10.Applicability study of CT pulmonary angiography in evaluating treatment effect after balloon pulmonary angioplasty in chronic thromboembolic pulmonary hypertension
Zhihui LU ; Chen ZHANG ; Jun WAN ; Yao XIAO ; Lei ZHAO ; Guanyu LU ; Hongbo ZHANG ; Lanling WANG ; Xiaohai MA
Chinese Journal of Radiology 2025;59(4):447-453
Objective:To investigate whether changes in CT pulmonary angiography (CTPA) parameters before and after balloon pulmonary angioplasty (BPA) are correlated with treatment effects in patients with chronic thromboembolic pulmonary hypertension (CTEPH).Methods:A retrospective study was conducted, including patients with CTEPH who underwent BPA treatment at Beijing Anzhen Hospital from November 2021 to Febbruary 2024. Clinical data and CTPA parameters were analyzed before the initial BPA session and at least 6 months after the final BPA session.
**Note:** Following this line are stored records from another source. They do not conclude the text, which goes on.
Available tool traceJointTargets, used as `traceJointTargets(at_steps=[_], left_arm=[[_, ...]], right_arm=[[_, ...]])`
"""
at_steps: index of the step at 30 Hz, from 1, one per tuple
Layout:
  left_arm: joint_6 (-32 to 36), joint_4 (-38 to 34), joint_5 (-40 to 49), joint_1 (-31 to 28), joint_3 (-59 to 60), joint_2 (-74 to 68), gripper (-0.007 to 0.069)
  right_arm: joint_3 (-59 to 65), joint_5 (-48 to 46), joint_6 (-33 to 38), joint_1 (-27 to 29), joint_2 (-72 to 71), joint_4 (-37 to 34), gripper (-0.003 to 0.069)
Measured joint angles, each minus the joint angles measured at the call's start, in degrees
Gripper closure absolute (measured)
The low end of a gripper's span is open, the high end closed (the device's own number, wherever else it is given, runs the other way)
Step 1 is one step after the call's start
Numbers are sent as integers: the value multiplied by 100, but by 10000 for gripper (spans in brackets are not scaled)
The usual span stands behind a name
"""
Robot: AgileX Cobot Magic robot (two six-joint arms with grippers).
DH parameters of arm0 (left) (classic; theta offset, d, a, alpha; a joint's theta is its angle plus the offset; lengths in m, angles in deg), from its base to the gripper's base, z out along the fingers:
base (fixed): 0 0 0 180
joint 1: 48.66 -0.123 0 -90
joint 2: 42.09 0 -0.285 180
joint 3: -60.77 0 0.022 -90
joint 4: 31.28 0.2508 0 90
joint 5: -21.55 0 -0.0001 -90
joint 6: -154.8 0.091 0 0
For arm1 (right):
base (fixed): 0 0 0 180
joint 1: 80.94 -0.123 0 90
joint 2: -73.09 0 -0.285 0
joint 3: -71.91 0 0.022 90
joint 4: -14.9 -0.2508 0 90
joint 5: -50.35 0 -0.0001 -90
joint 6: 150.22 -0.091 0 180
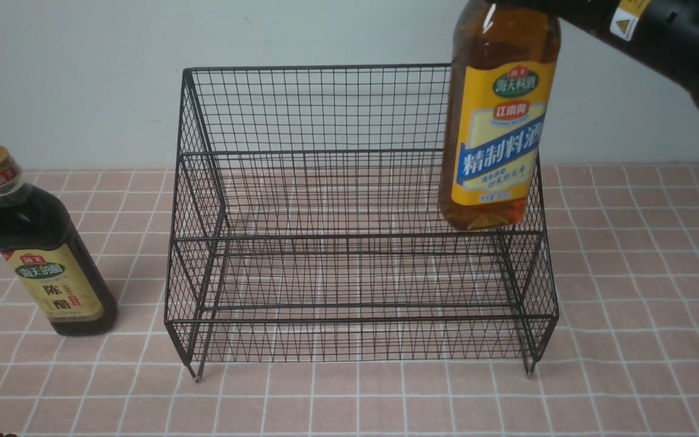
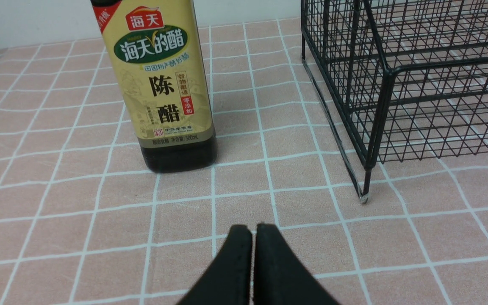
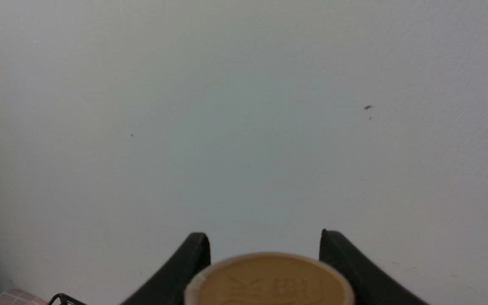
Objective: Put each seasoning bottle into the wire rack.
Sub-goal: Use the right arm to put the condiment bottle back on the shelf
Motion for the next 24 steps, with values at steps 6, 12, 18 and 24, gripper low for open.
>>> traceJointTargets(at_steps=[6,12,18,24], left_arm=[[0,0,0,-5,0,0,631],[0,0,0,-5,0,0,631],[0,0,0,-10,0,0,631],[0,0,0,-10,0,0,631]], right_arm=[[-5,-463,18,-144,0,34,347],[20,-1320,-38,-191,5,87,347],[20,-2012,-152,-256,5,81,347],[22,-2602,-181,-478,5,17,348]])
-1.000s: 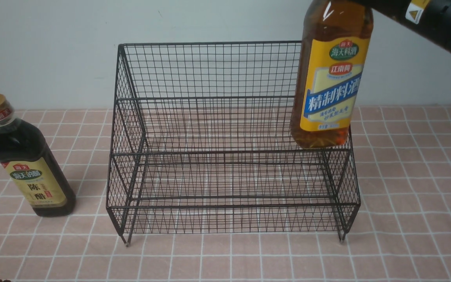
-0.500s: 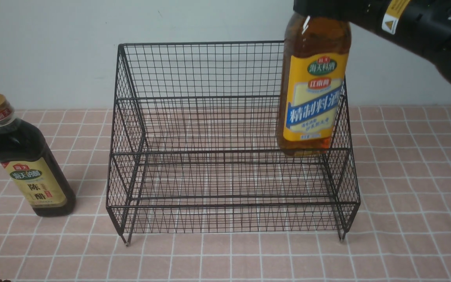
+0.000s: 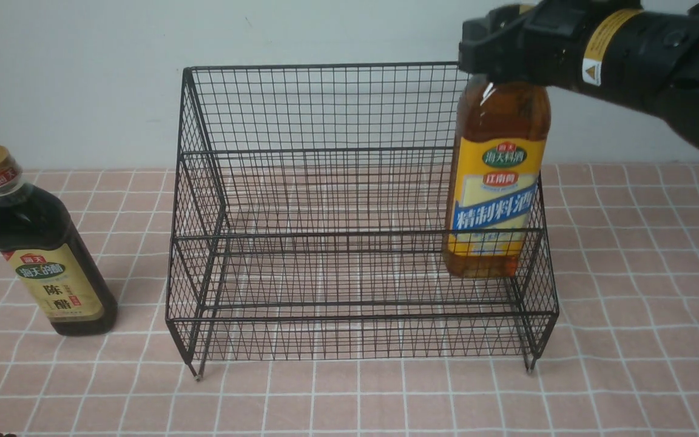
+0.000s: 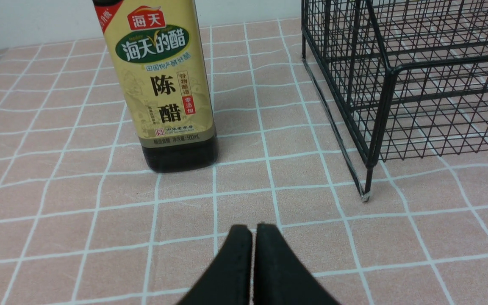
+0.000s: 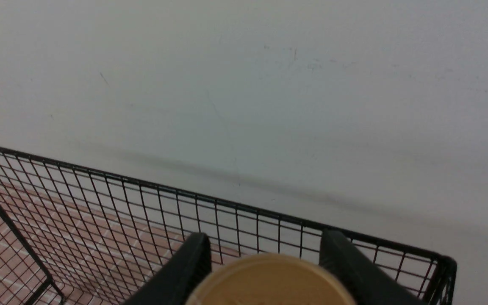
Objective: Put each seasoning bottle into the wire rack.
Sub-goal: Use the right arm to put the condiment bottle back on the shelf, then use the left arm to grab the condiment bottle closest to it
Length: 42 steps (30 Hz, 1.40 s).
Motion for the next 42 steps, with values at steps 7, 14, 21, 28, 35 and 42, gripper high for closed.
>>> traceJointTargets(at_steps=[7,14,21,28,35,42], left_arm=[[0,0,0,0,0,0,631],[0,0,0,0,0,0,631],[0,0,0,0,0,0,631],[0,0,0,0,0,0,631],[0,0,0,0,0,0,631],[0,0,0,0,0,0,631]], right_arm=[[5,-364,-10,-250,0,-50,348],[42,-717,-10,-375,91,-204,348],[2,-589,28,-375,-45,-256,268],[-15,-769,32,-375,-636,-256,173],[-20,-1772,423,-375,-1792,-321,277],[-56,-3803,1440,-375,-3239,-1289,606]])
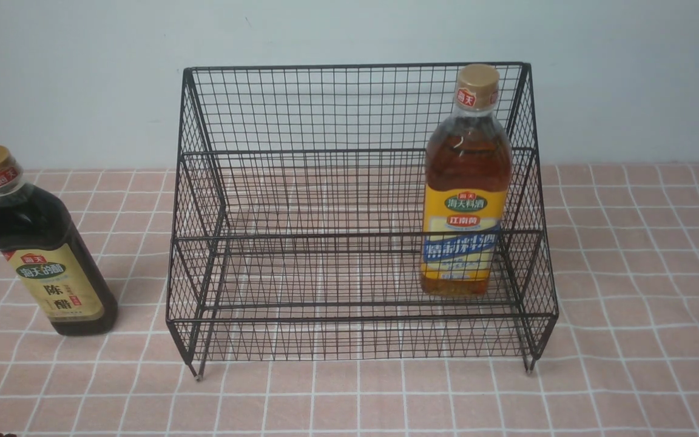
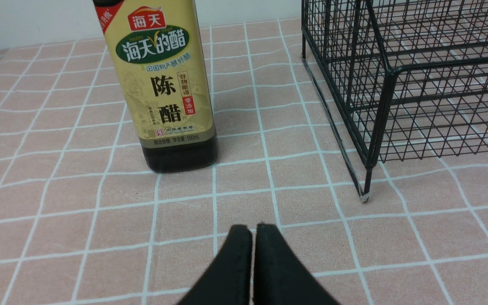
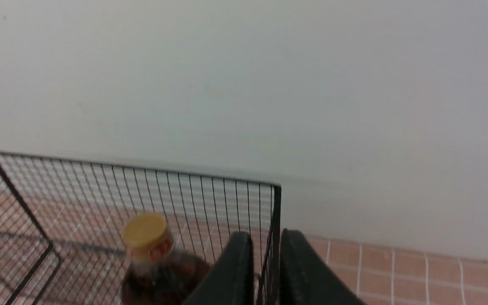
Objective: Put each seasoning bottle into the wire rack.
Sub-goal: Use the left arm to grab the condiment bottle closest to it
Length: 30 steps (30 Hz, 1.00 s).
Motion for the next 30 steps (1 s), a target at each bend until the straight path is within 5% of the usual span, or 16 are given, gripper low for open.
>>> traceJointTargets(at_steps=[6,13,24,30], left_arm=[[0,0,0,0,0,0,631],[0,0,0,0,0,0,631],[0,0,0,0,0,0,631],[0,0,0,0,0,0,631]], right_arm=[[0,-1281,1188,0,-873,-1547,671],[0,-1376,1969,0,-1404,-2963,673],[20,-768,2904,15,-1486,-3172,673],[974,779,3630,1039,-1879,-3307,673]])
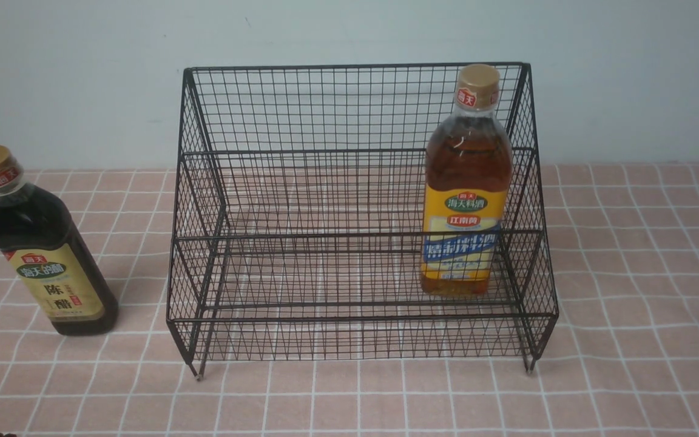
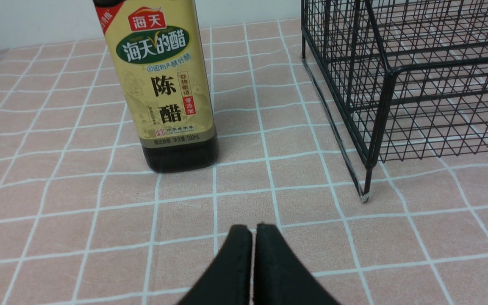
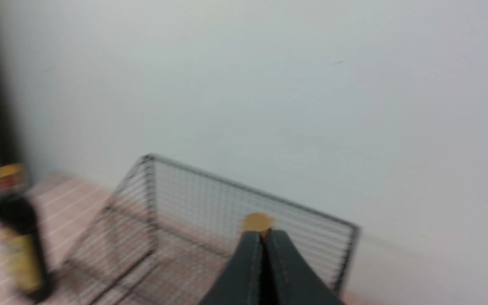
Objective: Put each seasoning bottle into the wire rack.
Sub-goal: Use the left arm to grab the condiment bottle closest to it
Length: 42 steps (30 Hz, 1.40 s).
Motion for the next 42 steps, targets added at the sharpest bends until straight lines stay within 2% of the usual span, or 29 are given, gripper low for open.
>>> traceJointTargets(at_steps=[2,5,9,13,18,24,42], left_arm=[[0,0,0,0,0,0,631],[0,0,0,0,0,0,631],[0,0,0,0,0,0,631],[0,0,0,0,0,0,631],[0,0,0,0,0,0,631],[0,0,0,0,0,0,631],[0,0,0,-10,0,0,631]], right_arm=[[716,519,156,525,-320,-14,673],[1562,1067,260,909,-668,-14,673],[3410,1776,313,1688,-1502,-149,673],[4851,1972,421,1937,-2133,38,673],[6249,2061,463,1948,-2984,183,673],[6560,1910,469,2118,-3866,197,673],[6560,1910,485,2205,-3913,204,673]])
Clinical data included WHO functional class, 6-minute walk distance (6MWD), and plasma N-terminal pro-brain natriuretic peptide (NT-proBNP) levels. The CTPA parameters included the widest diameter of the pulmonary artery diameter (dPA), ascending aorta diameter (dAA), the widest transverse diameter of the right atrium (dRA), the widest short-axis diameter of the right ventricle (dRV), the widest short-axis diameter of the left ventricle (dLV), and the diameter of right ventricular free wall thickness(dRVW). Multiple linear regression was applied to identify variables associated with the decrease in mean pulmonary artery pressure (mPAP) among the CTPA parameters.Results:All CTEPH patients underwent a total of 115 BPA treatments. Postoperatively, the WHO functional class of the patients improved compared to preoperative levels ( χ2=5.01, P<0.001), 6MWD improved ( t=4.50, P<0.001), and NT-proBNP levels decreased ( Z=4.47, P<0.001). Hemodynamic parameters, including mPAP, pulmonary vascular resistance, cardiac output, and cardiac index, were significantly improved postoperatively (all P<0.001). CTPA-related parameters, including dPA, dRA, dRV, dRVW, dPA/dAA, dRV/dLV, and dRA/dPA, significantly decreased compared to preoperative values (all P<0.001). Multiple linear regression analysis showed that the decrease in dPA ( β=0.314, P=0.037) and dRA ( β=0.334, P=0.046) were significantly correlated with the improvement in mPAP. Conclusions:Exercise tolerance, hemodynamics, and CTPA parameters in patients with CTEPH significantly improved after BPA treatment. The decrease in dPA and dRA were significantly correlated with the improvement in mPAP, suggesting that CTPA is a potentially novel, objective, effective, and noninvasive method for evaluating the therapeutic efficacy of BPA.